▶ _YOUR ASSIGNMENT_: Transcribe only the part of the material below that begins at the line containing "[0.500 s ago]" and ends at the line containing "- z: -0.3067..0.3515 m", with both kept and images left out.

▶ _INPUT MATERIAL_:
*-*-*
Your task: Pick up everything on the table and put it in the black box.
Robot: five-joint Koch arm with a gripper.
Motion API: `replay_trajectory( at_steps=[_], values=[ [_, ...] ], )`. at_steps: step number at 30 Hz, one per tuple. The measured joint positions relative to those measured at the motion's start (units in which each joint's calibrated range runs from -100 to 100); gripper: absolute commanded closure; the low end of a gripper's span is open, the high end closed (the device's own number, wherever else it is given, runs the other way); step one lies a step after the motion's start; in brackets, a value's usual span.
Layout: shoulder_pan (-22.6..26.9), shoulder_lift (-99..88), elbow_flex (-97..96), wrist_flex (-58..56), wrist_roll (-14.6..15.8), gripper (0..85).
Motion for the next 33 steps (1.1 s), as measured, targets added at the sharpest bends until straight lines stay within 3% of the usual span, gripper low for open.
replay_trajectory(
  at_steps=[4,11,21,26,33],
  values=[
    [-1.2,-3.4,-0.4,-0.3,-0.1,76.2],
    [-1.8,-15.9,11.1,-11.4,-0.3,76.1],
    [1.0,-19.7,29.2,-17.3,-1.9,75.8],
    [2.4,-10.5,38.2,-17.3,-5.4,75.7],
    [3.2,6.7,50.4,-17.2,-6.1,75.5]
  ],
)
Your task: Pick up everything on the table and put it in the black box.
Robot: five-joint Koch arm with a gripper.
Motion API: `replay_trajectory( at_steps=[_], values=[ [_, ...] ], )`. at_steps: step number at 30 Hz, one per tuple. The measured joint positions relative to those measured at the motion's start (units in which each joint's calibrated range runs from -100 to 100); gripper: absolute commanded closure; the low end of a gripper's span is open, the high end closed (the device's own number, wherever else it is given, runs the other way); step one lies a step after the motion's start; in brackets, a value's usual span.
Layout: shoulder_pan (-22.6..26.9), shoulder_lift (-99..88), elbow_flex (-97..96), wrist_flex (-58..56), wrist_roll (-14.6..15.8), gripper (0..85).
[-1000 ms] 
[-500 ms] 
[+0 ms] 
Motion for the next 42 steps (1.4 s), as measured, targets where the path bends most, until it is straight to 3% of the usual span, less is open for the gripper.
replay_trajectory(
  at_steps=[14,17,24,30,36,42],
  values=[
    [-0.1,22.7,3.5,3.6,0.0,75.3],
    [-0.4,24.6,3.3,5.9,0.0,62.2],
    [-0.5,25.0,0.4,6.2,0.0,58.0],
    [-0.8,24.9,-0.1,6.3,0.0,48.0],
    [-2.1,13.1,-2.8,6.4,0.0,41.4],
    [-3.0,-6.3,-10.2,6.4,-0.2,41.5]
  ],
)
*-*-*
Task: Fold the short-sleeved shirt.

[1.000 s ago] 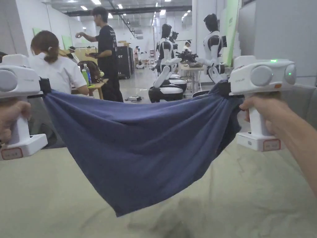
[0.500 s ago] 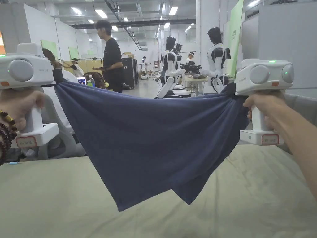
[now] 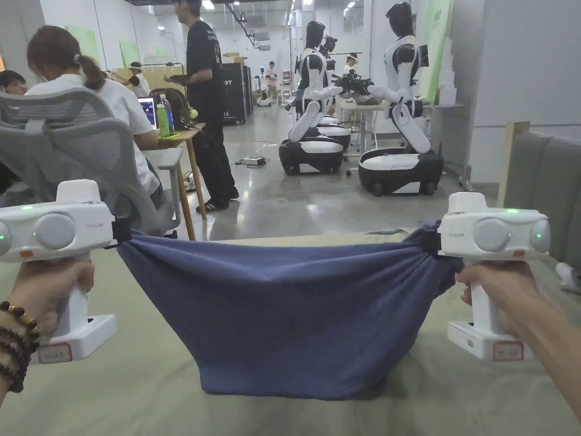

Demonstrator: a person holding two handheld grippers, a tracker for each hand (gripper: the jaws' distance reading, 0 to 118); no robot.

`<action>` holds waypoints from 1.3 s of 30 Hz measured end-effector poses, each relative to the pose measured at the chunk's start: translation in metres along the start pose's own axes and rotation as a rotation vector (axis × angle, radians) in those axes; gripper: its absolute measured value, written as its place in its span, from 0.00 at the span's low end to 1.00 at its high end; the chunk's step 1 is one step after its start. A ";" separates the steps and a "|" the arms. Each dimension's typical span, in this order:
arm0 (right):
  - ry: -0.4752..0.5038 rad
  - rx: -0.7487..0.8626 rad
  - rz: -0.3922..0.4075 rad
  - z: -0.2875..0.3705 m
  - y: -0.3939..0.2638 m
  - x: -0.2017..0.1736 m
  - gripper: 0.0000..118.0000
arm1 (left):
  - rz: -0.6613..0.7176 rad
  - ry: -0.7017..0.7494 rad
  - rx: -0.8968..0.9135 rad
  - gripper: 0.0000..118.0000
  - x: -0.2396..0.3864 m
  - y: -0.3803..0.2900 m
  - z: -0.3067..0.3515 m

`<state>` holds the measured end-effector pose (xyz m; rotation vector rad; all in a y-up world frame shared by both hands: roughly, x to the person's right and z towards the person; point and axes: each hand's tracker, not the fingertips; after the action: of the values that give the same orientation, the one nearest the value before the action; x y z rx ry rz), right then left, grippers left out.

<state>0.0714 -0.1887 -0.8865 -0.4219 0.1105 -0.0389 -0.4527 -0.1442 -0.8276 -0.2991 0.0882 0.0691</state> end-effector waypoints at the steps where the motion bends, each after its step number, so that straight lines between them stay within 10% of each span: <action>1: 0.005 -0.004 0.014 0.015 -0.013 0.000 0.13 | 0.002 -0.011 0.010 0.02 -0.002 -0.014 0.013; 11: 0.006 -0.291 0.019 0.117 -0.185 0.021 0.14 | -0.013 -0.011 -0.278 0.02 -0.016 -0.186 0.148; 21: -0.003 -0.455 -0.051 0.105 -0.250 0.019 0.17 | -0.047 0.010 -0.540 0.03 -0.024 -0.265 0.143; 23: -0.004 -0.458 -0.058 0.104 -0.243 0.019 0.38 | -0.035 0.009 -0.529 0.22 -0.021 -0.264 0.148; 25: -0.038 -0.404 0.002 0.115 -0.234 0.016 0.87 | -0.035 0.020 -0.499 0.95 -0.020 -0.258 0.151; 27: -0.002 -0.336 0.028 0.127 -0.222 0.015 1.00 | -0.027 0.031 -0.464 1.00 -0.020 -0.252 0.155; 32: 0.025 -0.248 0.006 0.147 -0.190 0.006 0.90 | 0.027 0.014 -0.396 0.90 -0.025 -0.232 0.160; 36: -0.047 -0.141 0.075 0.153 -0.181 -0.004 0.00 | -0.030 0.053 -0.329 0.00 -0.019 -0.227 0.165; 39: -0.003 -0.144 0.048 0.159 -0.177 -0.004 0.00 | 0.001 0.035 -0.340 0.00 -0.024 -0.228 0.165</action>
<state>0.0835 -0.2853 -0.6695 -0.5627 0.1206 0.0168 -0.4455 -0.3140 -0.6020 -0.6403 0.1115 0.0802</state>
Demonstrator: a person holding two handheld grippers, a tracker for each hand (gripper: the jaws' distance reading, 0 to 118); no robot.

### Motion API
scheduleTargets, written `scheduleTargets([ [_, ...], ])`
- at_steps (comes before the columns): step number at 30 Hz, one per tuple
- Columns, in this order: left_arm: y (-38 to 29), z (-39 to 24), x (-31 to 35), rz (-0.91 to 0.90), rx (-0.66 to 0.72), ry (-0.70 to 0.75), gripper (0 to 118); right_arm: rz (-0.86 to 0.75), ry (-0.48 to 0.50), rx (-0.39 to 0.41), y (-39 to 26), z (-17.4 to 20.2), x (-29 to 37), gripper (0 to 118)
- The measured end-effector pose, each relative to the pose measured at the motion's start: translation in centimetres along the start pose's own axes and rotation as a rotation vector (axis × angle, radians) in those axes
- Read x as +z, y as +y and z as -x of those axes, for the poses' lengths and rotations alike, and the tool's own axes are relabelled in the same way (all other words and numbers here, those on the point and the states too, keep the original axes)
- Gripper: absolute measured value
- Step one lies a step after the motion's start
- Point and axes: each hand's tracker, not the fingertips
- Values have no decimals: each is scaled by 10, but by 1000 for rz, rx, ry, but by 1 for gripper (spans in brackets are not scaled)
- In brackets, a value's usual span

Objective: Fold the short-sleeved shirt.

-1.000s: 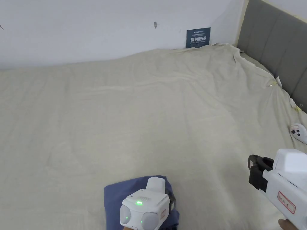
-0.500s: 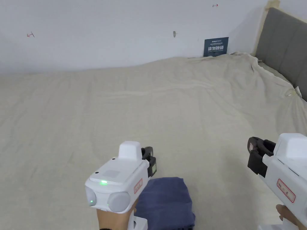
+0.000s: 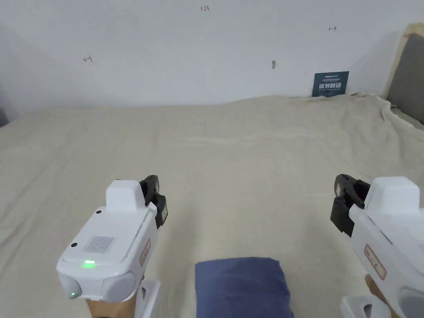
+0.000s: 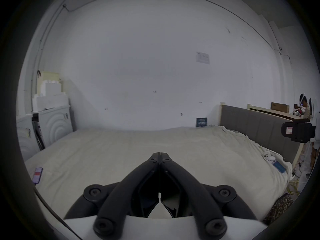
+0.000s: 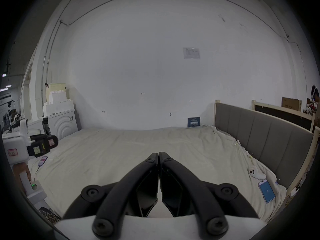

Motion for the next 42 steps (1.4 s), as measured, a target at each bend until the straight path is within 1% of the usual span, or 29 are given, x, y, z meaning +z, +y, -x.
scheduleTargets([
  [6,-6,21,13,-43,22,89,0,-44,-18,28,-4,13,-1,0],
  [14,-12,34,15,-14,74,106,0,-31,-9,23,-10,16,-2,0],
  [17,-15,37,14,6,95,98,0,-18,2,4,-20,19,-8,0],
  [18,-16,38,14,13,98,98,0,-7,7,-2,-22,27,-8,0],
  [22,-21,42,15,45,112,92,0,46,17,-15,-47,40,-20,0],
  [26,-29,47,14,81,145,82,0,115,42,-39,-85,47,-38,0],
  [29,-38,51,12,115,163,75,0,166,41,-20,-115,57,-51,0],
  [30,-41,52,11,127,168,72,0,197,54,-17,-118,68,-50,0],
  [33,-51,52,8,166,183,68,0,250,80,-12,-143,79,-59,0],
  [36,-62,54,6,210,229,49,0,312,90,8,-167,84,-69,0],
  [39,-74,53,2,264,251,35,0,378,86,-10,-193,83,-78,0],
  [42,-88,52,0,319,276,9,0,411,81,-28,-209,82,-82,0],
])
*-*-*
▶ _ANSWER TO THIS EXERCISE_:
[0.500 s ago] 
[now] 

Demonstrator: a person holding two handheld grippers, a tracker for each hand (gripper: the jaws' distance reading, 0 to 118); no robot.

`<action>` holds waypoints from 1.3 s of 30 Hz measured end-effector poses, each relative to the pose measured at the chunk's start: translation in metres along the start pose's own axes and rotation as a rotation vector (axis × angle, radians) in those axes; gripper: its absolute measured value, written as its place in its span, from 0.00 at the span's low end to 1.00 at its high end; the chunk's step 1 is one step after its start. A ";" separates the steps and a "|" the arms. Each dimension's typical span, in this order:
arm0 (right):
  - ry: -0.4752..0.5038 rad
  - rx: -0.7487..0.8626 rad
  - rz: -0.3922..0.4075 rad
  - z: -0.2875..0.3705 m
  - y: -0.3939..0.2638 m
  - x: -0.2017..0.1736 m
  - gripper: 0.0000..118.0000
arm1 (left):
  - rz: -0.6613..0.7176 rad
  - ry: -0.7017..0.7494 rad
  - rx: -0.8968..0.9135 rad
  - gripper: 0.0000..118.0000
  - x: -0.2396..0.3864 m
  - y: -0.3803..0.2900 m
  - z: -0.3067..0.3515 m

This exercise requires no further response.